**Work instruction**: Your answer should be one number, the count of lines in the entries holding the word "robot".

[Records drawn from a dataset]
---

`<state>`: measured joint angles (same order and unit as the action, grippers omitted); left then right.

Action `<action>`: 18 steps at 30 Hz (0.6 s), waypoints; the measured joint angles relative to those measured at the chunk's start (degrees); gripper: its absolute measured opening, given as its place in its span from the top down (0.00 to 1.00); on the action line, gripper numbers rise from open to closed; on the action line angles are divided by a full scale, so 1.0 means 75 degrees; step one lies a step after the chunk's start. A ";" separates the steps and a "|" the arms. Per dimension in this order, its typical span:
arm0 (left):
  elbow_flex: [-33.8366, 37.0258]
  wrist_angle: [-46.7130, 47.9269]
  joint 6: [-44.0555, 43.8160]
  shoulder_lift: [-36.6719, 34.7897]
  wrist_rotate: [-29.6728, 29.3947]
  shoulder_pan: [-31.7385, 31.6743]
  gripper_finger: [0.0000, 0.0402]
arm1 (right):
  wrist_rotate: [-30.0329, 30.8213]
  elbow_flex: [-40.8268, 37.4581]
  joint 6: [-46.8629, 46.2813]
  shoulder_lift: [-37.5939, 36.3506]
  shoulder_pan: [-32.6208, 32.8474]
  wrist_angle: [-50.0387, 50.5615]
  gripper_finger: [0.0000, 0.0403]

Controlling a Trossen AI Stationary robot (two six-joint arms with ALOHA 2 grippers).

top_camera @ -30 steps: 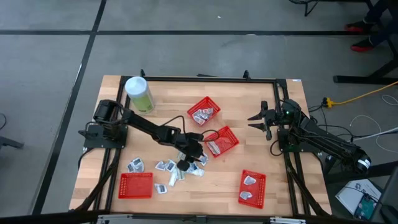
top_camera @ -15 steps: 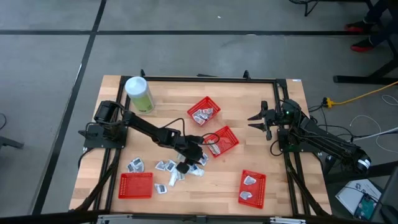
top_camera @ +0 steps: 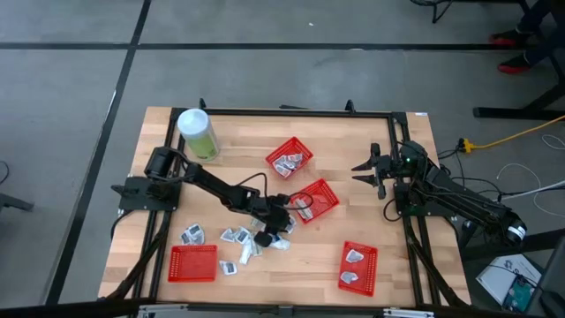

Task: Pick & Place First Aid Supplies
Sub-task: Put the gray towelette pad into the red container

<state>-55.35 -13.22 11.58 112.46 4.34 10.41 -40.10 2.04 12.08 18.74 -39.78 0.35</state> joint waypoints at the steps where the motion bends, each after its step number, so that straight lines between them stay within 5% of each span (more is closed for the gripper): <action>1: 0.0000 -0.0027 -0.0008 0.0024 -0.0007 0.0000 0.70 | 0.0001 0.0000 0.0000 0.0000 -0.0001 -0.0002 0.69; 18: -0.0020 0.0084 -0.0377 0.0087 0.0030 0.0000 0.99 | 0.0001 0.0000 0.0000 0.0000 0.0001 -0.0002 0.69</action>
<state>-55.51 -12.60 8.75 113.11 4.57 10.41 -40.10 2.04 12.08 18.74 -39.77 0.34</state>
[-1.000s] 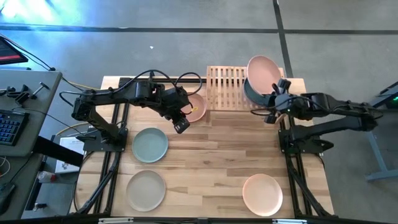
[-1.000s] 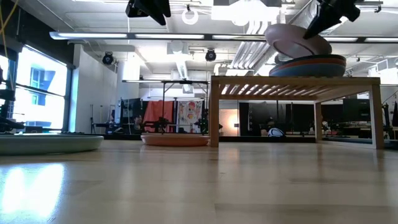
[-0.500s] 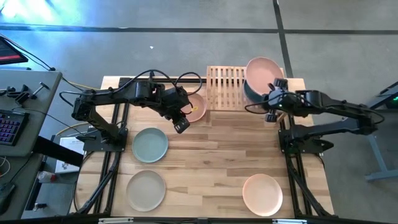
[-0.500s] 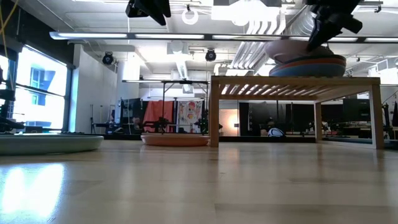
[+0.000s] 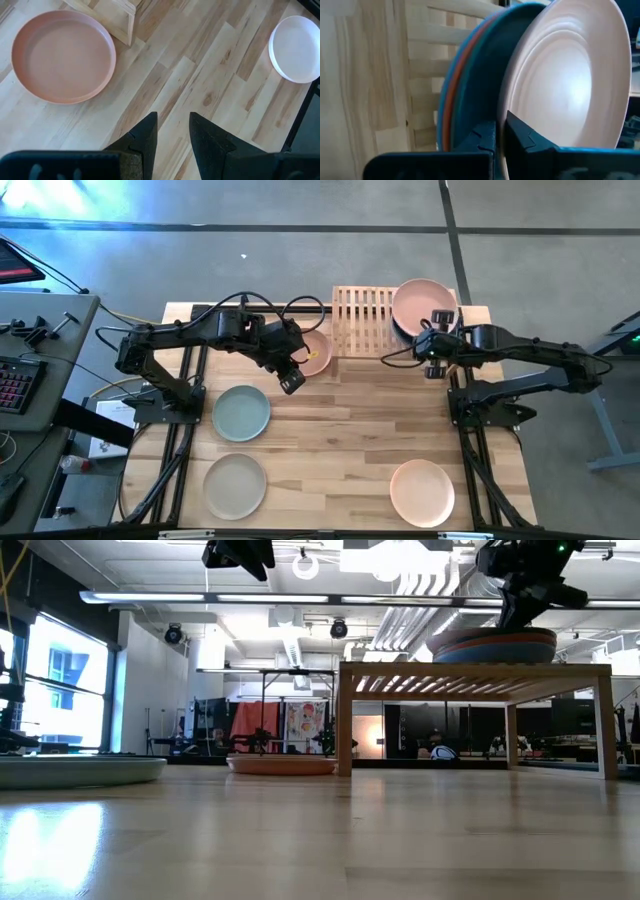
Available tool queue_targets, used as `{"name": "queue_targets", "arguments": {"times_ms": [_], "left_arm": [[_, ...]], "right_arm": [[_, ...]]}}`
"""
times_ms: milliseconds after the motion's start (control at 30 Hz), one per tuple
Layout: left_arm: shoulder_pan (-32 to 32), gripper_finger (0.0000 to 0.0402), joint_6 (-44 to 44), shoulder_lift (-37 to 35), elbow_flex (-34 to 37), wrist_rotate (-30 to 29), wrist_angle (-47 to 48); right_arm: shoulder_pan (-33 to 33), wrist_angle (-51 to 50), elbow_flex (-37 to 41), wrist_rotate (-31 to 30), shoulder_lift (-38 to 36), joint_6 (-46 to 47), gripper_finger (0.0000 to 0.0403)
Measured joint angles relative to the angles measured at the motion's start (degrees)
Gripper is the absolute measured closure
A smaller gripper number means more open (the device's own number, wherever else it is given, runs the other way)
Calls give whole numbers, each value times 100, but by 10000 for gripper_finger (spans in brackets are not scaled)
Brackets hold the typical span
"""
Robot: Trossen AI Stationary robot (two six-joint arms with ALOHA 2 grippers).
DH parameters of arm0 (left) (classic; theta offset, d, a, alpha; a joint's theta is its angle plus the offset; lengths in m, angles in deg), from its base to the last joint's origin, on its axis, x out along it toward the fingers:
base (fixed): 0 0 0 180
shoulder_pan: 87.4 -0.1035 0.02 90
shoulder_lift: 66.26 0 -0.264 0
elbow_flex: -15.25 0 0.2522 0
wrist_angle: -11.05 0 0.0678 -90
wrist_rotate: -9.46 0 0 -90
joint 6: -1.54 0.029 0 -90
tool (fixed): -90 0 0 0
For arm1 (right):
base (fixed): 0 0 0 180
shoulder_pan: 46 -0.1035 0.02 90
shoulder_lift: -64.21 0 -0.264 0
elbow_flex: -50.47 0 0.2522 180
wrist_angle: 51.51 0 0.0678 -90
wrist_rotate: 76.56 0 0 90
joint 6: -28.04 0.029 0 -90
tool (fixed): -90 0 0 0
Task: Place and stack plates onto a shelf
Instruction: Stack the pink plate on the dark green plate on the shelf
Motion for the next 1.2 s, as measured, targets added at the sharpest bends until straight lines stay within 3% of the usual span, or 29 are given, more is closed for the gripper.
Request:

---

**Answer box**: 2